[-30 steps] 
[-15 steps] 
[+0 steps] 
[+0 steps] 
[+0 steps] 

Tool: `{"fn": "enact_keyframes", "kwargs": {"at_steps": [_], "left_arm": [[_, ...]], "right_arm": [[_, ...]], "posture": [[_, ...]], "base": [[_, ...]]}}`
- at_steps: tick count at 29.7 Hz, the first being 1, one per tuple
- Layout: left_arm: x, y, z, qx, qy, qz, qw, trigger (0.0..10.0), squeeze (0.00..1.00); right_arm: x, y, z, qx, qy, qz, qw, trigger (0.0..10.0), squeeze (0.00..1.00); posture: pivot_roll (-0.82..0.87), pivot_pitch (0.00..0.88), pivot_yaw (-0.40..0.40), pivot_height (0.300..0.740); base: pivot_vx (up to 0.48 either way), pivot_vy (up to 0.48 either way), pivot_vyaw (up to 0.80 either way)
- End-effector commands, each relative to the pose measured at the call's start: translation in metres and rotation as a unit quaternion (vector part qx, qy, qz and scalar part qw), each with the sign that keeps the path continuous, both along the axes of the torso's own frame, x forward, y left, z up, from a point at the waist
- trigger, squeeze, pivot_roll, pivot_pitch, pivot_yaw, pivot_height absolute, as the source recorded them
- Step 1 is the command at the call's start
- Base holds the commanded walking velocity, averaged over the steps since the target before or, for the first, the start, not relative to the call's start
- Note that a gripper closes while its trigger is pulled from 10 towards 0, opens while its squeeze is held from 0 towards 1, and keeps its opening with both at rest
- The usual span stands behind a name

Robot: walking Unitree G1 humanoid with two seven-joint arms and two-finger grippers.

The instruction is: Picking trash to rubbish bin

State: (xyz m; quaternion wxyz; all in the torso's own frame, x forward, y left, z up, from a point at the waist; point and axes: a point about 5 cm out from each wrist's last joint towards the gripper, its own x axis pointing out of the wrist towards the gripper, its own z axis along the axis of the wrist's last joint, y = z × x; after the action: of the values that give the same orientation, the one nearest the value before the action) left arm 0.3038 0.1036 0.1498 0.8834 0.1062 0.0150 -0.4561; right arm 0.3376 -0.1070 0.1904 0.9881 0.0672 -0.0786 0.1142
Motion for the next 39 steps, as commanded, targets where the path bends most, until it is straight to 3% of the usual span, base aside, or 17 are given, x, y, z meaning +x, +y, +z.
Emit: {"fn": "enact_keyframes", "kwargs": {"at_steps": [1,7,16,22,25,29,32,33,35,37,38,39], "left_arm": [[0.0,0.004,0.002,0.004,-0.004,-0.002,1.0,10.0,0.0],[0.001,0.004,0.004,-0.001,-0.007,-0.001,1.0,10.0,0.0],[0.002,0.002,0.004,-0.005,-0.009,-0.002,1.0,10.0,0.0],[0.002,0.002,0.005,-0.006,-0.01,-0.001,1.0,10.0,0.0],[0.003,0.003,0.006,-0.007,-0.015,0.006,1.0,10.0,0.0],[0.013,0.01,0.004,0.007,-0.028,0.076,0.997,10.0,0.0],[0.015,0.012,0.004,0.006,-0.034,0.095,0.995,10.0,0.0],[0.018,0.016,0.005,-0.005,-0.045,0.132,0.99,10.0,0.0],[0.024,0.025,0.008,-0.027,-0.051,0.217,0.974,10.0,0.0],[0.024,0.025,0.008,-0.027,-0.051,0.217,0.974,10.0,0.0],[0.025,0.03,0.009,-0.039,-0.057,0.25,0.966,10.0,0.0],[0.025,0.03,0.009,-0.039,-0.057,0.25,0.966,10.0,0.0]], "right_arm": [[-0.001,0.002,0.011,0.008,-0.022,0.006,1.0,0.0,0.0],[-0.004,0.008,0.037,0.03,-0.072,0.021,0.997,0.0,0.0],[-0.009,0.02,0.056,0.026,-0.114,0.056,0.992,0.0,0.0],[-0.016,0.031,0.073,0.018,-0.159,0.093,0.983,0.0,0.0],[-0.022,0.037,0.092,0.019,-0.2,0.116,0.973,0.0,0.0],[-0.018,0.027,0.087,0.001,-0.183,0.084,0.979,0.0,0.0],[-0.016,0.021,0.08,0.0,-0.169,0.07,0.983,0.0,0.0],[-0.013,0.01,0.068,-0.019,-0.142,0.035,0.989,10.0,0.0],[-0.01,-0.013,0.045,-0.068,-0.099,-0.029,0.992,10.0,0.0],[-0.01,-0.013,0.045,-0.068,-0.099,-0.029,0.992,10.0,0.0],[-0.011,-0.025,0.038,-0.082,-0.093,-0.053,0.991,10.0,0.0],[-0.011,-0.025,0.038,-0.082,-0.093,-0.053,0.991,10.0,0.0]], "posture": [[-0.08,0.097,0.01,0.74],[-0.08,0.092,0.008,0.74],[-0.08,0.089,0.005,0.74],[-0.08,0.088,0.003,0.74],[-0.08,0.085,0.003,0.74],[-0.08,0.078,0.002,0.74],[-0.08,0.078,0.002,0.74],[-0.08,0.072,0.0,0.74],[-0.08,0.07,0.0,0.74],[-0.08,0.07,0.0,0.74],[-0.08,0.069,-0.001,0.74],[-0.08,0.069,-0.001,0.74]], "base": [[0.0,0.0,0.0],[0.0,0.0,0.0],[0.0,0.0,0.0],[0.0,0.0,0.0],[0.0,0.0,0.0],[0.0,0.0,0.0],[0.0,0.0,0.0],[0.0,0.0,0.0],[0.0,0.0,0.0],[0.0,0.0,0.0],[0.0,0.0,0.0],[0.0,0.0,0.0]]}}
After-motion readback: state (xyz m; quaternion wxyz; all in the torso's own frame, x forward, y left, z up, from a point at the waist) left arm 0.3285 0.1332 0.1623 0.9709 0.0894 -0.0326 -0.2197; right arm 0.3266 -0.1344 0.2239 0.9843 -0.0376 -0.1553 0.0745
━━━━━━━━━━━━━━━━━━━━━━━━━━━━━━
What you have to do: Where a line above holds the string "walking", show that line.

Output below:
- Base holds the commanded walking velocity, averaged over the steps since the target before or, for the first, the start, not relative to the call's start
Robot: walking Unitree G1 humanoid with two seven-joint arms and two-finger grippers.

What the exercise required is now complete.